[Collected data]
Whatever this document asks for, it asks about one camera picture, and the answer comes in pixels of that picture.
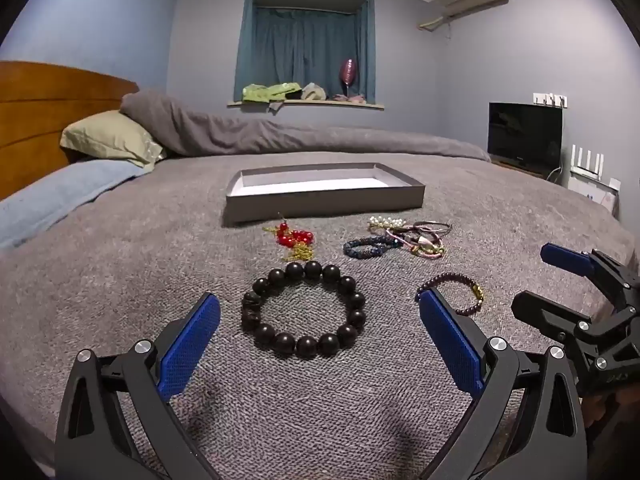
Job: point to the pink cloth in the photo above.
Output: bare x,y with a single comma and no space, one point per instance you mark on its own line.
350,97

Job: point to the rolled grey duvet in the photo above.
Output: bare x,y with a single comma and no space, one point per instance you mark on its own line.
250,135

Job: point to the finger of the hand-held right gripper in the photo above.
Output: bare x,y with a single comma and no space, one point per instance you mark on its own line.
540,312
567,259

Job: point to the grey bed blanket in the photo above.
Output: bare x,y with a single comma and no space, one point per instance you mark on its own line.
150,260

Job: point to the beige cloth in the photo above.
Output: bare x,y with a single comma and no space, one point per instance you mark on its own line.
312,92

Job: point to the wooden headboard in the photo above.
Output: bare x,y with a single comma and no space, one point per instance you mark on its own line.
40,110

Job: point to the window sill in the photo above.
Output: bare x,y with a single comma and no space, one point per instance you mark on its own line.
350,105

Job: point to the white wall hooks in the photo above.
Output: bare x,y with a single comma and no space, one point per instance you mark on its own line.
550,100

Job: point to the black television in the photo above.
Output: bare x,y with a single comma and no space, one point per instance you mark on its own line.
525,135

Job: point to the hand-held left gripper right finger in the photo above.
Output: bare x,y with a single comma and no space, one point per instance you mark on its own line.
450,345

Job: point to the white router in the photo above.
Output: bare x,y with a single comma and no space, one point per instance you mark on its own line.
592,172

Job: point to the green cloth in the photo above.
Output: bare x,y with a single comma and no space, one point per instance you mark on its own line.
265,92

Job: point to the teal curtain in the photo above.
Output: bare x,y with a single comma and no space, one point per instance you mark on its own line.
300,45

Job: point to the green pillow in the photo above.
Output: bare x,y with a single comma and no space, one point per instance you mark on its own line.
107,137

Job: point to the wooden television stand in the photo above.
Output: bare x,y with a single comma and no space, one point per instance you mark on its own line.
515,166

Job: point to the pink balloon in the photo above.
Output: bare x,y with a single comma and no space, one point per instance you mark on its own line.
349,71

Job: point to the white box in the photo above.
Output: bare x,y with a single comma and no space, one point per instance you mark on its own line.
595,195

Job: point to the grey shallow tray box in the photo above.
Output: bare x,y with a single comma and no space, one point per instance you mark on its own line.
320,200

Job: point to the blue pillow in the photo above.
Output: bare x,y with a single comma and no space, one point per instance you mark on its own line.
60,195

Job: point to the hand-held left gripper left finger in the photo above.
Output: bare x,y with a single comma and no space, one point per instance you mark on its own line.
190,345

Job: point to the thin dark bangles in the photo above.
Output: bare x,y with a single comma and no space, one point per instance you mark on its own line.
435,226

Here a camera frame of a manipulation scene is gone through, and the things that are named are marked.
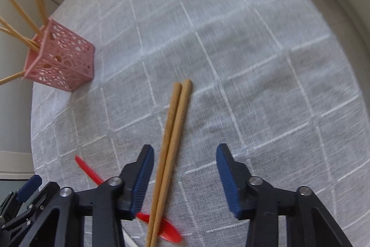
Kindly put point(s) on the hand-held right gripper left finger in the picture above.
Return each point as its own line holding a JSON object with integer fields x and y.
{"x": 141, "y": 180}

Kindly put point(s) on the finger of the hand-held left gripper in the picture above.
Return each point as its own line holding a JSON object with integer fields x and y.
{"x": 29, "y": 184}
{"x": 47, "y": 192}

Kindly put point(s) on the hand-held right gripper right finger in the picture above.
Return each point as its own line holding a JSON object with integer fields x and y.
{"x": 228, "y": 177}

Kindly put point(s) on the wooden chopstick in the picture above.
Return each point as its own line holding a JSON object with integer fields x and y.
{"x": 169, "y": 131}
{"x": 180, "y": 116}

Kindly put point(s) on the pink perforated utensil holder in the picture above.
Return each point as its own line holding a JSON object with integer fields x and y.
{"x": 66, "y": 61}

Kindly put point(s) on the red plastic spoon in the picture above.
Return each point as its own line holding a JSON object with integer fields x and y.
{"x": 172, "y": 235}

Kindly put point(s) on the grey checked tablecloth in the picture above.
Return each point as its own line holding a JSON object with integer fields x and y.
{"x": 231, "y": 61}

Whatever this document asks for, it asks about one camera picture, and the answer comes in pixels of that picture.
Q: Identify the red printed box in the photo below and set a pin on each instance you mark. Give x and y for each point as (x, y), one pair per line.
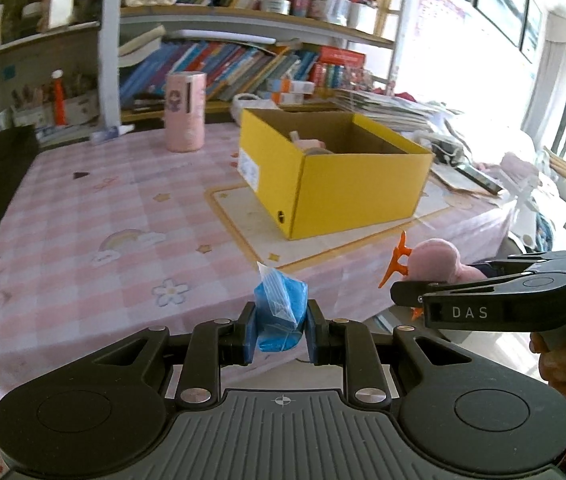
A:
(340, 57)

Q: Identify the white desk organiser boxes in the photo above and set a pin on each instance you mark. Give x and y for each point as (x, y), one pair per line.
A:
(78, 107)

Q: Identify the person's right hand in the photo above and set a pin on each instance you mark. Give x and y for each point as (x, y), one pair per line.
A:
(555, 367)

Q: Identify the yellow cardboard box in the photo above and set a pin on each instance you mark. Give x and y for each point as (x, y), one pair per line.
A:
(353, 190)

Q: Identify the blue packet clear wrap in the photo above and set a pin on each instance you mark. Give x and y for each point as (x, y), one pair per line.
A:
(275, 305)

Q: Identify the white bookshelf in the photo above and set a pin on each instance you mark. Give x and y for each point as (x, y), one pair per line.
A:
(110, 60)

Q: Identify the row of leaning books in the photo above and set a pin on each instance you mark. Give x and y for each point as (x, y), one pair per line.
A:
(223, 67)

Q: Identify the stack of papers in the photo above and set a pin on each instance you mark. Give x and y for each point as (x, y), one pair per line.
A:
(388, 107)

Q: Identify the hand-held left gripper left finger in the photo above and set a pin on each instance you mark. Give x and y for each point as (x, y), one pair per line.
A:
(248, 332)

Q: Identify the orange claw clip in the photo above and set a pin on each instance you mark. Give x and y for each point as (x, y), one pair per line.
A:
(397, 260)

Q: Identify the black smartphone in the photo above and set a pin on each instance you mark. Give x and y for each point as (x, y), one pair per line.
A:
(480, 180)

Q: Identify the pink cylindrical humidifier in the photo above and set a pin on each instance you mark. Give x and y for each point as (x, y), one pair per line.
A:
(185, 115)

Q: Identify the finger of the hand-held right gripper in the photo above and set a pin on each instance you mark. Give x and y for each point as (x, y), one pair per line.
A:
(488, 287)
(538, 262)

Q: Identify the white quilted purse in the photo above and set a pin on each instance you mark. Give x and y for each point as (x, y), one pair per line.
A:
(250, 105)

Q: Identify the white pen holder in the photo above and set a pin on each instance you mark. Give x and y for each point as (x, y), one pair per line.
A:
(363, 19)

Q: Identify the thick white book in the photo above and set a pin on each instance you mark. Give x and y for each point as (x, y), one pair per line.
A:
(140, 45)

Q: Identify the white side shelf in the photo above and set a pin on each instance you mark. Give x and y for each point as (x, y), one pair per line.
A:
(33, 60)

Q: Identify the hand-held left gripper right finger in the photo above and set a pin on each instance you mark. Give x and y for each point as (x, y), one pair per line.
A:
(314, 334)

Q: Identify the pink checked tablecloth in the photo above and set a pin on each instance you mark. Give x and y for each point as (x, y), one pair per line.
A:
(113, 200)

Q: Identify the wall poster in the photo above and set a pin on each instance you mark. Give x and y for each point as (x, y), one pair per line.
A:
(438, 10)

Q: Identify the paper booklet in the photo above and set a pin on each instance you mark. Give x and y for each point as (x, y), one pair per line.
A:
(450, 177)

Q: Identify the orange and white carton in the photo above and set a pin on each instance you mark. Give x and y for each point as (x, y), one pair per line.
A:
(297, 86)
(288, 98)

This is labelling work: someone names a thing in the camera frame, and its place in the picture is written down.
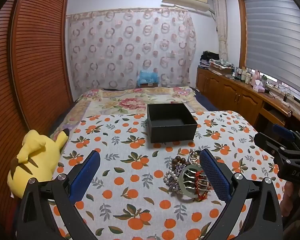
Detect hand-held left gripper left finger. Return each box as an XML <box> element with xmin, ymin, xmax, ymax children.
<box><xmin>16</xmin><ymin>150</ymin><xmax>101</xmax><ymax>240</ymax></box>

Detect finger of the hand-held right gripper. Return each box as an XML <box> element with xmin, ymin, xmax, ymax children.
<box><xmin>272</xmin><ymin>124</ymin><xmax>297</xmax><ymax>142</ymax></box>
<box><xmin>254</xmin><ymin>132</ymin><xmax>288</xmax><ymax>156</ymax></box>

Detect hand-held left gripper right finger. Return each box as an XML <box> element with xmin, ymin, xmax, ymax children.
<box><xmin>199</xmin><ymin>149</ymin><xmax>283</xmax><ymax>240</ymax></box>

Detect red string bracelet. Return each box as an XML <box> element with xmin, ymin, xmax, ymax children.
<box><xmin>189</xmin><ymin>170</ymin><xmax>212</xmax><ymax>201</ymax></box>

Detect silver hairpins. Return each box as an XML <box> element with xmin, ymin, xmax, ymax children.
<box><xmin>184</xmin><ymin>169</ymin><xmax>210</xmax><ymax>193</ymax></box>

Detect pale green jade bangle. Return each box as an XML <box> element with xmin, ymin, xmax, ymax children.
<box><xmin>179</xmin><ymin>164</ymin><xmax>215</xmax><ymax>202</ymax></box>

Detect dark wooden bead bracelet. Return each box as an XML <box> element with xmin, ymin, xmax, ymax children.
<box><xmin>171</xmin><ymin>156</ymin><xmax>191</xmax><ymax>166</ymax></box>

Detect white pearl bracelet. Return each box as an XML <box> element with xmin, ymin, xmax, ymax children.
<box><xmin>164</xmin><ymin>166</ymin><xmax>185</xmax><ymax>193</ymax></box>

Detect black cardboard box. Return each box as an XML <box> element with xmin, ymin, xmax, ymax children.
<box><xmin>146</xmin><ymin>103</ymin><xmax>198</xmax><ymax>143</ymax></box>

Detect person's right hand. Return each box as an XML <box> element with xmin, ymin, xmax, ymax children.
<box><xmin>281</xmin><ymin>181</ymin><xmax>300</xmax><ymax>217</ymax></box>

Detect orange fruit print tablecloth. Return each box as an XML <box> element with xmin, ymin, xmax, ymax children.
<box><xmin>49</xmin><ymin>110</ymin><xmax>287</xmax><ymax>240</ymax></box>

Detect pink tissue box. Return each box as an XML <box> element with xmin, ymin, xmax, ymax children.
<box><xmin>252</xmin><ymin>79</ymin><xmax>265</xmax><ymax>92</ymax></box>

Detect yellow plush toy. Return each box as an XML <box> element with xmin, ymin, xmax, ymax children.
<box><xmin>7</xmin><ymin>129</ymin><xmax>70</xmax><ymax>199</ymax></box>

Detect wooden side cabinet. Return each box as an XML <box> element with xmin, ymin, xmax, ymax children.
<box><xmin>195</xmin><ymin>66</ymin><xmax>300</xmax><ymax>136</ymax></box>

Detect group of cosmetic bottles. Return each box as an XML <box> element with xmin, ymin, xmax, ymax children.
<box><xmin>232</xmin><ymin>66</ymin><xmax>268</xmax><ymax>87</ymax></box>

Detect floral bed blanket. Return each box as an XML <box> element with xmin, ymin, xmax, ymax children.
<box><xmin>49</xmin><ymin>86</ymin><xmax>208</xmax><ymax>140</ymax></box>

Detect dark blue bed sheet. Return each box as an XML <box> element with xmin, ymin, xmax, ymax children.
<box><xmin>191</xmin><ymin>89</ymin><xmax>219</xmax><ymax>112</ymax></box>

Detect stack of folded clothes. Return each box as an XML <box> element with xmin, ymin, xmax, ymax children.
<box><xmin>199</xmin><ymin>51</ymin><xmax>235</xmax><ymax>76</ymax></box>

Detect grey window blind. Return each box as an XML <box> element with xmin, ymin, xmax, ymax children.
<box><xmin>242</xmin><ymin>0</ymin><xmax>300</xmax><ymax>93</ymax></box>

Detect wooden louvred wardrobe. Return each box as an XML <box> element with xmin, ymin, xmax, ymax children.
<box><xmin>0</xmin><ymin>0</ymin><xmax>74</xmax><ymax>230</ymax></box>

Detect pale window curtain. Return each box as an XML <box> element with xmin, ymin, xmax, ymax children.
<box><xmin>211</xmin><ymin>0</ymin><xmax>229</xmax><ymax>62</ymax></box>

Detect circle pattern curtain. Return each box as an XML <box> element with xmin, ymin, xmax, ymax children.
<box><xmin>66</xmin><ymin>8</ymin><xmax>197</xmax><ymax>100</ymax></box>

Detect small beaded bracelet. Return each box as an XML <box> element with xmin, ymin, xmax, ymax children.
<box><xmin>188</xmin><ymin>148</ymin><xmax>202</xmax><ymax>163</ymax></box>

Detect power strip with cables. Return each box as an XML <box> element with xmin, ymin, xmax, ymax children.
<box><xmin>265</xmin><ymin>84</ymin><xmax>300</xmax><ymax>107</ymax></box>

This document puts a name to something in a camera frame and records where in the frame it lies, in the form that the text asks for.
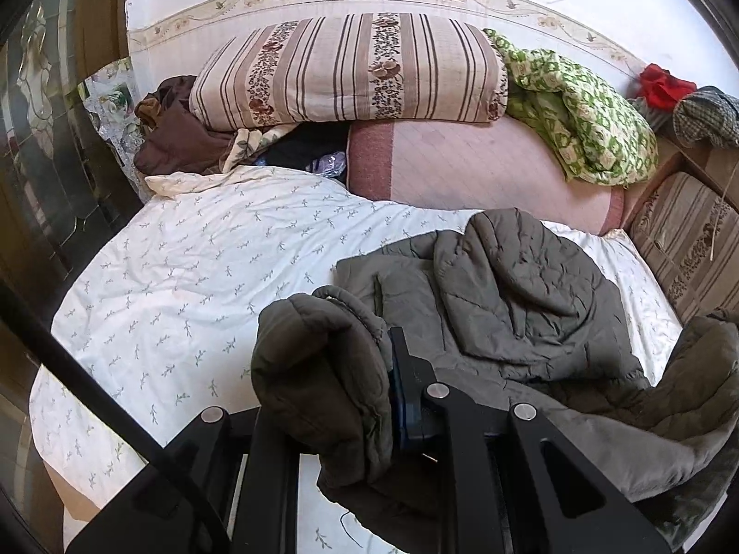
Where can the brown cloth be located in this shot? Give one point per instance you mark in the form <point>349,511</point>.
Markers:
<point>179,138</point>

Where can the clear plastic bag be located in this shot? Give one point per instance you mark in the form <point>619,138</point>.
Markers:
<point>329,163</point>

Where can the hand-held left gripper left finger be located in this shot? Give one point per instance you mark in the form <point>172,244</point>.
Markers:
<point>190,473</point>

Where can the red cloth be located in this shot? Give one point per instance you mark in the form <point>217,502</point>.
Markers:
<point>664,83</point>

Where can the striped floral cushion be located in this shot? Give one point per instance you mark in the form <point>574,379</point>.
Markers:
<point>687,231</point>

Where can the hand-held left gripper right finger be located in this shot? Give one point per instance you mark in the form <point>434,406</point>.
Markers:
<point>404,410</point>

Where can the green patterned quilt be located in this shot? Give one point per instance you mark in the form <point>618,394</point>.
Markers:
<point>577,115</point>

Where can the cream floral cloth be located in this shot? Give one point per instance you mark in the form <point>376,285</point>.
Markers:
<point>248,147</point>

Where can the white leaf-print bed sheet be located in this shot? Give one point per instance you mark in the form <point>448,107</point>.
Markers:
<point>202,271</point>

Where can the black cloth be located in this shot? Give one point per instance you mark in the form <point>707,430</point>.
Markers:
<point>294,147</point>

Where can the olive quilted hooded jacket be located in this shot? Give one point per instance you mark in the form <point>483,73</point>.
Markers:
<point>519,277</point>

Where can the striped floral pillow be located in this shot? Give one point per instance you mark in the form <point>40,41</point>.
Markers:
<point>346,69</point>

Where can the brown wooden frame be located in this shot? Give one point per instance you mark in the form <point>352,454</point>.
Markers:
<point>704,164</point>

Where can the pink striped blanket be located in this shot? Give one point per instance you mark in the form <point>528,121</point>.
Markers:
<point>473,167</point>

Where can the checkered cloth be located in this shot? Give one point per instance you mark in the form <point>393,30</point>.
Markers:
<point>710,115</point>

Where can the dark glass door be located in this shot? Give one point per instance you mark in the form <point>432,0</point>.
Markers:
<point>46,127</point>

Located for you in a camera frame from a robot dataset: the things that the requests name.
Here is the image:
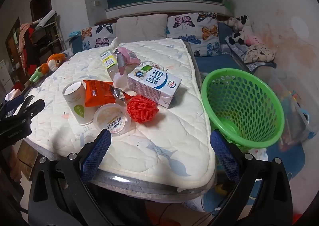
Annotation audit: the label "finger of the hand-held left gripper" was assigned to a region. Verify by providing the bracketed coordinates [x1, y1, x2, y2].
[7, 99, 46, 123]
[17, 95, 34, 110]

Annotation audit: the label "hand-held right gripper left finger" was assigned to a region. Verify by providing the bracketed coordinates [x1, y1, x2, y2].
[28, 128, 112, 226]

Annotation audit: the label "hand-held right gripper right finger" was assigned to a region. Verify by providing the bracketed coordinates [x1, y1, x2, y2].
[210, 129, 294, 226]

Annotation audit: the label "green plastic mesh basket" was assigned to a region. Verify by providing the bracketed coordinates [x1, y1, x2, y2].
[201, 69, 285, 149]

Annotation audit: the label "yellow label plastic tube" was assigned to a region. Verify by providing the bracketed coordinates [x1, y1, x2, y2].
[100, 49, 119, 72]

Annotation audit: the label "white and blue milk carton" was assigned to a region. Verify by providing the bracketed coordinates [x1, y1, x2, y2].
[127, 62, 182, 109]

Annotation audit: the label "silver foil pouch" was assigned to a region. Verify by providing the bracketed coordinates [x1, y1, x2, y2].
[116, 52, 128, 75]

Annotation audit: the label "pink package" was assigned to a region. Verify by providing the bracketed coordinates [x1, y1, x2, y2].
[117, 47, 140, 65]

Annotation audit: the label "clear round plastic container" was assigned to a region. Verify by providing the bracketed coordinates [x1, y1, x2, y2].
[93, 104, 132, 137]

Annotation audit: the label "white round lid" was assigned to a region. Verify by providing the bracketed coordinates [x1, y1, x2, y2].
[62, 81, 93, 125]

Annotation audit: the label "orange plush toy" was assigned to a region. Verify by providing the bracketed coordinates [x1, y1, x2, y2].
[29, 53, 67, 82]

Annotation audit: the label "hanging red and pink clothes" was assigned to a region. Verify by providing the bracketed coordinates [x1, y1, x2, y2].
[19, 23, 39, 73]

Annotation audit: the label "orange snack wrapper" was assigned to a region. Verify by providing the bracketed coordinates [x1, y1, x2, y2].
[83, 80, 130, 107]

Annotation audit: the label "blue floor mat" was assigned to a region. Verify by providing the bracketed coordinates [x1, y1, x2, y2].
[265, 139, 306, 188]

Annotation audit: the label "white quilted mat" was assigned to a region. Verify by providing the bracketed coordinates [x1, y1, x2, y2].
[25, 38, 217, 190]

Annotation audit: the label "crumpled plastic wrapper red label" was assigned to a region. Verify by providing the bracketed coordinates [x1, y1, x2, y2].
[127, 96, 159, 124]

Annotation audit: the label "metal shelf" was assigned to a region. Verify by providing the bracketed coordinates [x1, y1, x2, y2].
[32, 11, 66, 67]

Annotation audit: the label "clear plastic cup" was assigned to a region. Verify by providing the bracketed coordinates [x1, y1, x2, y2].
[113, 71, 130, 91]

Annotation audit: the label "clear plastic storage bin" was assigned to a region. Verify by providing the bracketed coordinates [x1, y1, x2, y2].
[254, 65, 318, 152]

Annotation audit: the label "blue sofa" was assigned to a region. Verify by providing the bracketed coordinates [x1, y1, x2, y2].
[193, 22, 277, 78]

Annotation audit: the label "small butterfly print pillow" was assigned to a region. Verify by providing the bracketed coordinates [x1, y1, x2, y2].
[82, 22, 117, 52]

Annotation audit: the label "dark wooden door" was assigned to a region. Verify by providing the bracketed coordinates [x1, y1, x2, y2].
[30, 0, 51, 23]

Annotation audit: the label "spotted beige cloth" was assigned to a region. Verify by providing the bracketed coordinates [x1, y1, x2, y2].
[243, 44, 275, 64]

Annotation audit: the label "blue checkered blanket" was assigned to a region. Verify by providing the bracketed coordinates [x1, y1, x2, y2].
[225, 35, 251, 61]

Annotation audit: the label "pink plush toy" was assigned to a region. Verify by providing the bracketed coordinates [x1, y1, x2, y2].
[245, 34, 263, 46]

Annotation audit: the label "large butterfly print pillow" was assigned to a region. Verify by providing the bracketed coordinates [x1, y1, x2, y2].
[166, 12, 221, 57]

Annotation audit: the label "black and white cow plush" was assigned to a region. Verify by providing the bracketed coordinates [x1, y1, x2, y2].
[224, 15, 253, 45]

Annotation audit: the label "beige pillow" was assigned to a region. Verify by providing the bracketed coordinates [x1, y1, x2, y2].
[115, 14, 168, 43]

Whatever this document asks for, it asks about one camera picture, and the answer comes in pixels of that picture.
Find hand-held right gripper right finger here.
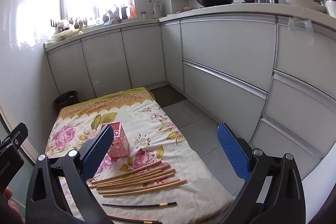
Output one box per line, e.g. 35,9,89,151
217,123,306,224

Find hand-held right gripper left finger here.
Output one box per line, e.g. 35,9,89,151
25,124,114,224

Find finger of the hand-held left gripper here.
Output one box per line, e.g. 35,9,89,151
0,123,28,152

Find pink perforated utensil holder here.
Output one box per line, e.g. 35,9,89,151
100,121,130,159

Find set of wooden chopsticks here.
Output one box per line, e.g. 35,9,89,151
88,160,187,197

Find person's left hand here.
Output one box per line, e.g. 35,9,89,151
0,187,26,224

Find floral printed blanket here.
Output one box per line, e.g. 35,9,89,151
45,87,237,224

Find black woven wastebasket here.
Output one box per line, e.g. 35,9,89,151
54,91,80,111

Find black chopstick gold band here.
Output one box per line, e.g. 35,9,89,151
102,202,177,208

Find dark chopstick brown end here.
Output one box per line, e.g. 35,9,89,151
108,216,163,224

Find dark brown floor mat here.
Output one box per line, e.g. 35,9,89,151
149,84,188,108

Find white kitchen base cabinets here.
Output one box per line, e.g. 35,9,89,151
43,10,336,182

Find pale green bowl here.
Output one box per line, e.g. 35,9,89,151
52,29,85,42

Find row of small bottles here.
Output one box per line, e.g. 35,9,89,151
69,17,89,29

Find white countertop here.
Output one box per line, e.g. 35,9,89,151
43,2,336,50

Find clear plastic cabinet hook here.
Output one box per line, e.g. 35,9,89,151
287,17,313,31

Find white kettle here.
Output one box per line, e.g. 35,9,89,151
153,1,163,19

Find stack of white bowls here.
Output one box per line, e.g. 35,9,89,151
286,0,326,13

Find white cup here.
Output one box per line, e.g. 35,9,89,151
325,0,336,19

_How to complete this task_
How many lines in these records hold the string "tablecloth"? Reply with the number alone.

_Result of this exercise_
3